■ Your instructions:
Output only the lines below that start at the line containing "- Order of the" and end at the line containing "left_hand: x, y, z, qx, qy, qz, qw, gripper", with both ends kept.

■ Collected material:

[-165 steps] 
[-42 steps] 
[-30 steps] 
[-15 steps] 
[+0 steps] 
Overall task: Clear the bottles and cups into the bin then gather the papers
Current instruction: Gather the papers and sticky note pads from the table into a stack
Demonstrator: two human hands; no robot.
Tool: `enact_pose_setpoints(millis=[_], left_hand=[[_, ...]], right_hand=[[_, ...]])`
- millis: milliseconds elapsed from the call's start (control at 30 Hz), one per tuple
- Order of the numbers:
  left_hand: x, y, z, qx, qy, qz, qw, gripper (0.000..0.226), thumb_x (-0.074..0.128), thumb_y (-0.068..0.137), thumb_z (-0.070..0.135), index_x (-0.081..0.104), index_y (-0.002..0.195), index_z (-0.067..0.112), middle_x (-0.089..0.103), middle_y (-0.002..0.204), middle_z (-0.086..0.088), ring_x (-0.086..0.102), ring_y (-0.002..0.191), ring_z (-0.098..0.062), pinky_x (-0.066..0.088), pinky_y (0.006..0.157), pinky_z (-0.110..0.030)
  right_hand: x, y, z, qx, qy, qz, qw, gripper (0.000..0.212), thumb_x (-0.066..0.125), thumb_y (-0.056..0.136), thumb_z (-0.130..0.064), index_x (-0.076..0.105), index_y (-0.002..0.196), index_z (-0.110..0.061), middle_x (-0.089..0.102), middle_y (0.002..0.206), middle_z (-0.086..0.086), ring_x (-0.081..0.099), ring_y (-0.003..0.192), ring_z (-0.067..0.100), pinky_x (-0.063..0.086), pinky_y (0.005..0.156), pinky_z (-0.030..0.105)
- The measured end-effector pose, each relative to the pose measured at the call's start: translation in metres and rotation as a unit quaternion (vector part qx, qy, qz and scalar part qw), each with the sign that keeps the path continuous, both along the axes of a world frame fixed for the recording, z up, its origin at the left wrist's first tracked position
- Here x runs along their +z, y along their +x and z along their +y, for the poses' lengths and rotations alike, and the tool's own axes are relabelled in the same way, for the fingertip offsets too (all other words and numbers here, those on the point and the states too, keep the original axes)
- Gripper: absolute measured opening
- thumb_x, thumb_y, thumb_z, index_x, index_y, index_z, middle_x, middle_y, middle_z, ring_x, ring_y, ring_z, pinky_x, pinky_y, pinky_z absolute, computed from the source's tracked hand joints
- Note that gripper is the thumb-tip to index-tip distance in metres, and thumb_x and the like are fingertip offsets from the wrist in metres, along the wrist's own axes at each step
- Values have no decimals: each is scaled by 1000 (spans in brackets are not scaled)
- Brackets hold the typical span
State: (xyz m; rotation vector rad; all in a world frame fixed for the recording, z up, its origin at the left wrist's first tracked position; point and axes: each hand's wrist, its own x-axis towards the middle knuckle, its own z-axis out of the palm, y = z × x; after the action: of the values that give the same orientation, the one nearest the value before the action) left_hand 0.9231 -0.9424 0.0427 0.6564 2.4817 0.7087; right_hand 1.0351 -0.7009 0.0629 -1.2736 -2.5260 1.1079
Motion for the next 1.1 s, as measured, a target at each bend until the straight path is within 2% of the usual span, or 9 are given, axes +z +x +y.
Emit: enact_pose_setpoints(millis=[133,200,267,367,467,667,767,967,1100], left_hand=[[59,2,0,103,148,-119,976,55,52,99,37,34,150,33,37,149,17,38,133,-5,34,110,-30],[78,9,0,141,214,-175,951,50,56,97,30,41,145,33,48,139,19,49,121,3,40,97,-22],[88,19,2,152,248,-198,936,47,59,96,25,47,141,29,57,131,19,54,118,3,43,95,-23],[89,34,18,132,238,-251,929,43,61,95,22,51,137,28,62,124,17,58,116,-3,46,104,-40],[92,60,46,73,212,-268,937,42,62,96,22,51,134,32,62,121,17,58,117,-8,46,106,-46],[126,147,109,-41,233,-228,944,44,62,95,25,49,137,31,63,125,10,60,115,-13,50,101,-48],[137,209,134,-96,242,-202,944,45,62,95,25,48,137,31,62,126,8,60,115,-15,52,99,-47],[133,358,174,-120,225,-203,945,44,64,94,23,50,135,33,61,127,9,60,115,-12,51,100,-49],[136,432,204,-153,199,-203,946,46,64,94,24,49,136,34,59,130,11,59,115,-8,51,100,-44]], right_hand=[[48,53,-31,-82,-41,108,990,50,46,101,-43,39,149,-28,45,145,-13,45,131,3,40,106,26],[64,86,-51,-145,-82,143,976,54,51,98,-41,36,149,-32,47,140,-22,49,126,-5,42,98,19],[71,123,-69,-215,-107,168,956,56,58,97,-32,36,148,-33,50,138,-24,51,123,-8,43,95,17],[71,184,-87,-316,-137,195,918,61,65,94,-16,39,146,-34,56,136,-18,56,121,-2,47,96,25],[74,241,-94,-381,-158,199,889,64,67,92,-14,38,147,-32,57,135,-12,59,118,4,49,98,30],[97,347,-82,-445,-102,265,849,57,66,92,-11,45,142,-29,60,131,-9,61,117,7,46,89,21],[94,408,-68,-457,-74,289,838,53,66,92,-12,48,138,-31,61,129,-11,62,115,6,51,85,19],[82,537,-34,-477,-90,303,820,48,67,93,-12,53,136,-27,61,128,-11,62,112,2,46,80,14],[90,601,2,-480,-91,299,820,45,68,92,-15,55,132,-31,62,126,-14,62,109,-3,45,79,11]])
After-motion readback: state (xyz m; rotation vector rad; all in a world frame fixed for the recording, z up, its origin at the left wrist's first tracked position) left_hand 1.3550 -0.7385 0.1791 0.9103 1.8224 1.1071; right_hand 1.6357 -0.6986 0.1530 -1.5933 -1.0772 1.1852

■ Task answer:
- Order of the numbers:
  left_hand: x, y, z, qx, qy, qz, qw, gripper (0.000..0.226), thumb_x (-0.074..0.128), thumb_y (-0.068..0.137), thumb_z (-0.070..0.135), index_x (-0.081..0.104), index_y (-0.002..0.195), index_z (-0.067..0.112), middle_x (-0.089..0.103), middle_y (-0.002..0.204), middle_z (-0.086..0.088), ring_x (-0.086..0.102), ring_y (-0.002..0.191), ring_z (-0.098..0.062), pinky_x (-0.066..0.088), pinky_y (0.006..0.157), pinky_z (-0.110..0.030)

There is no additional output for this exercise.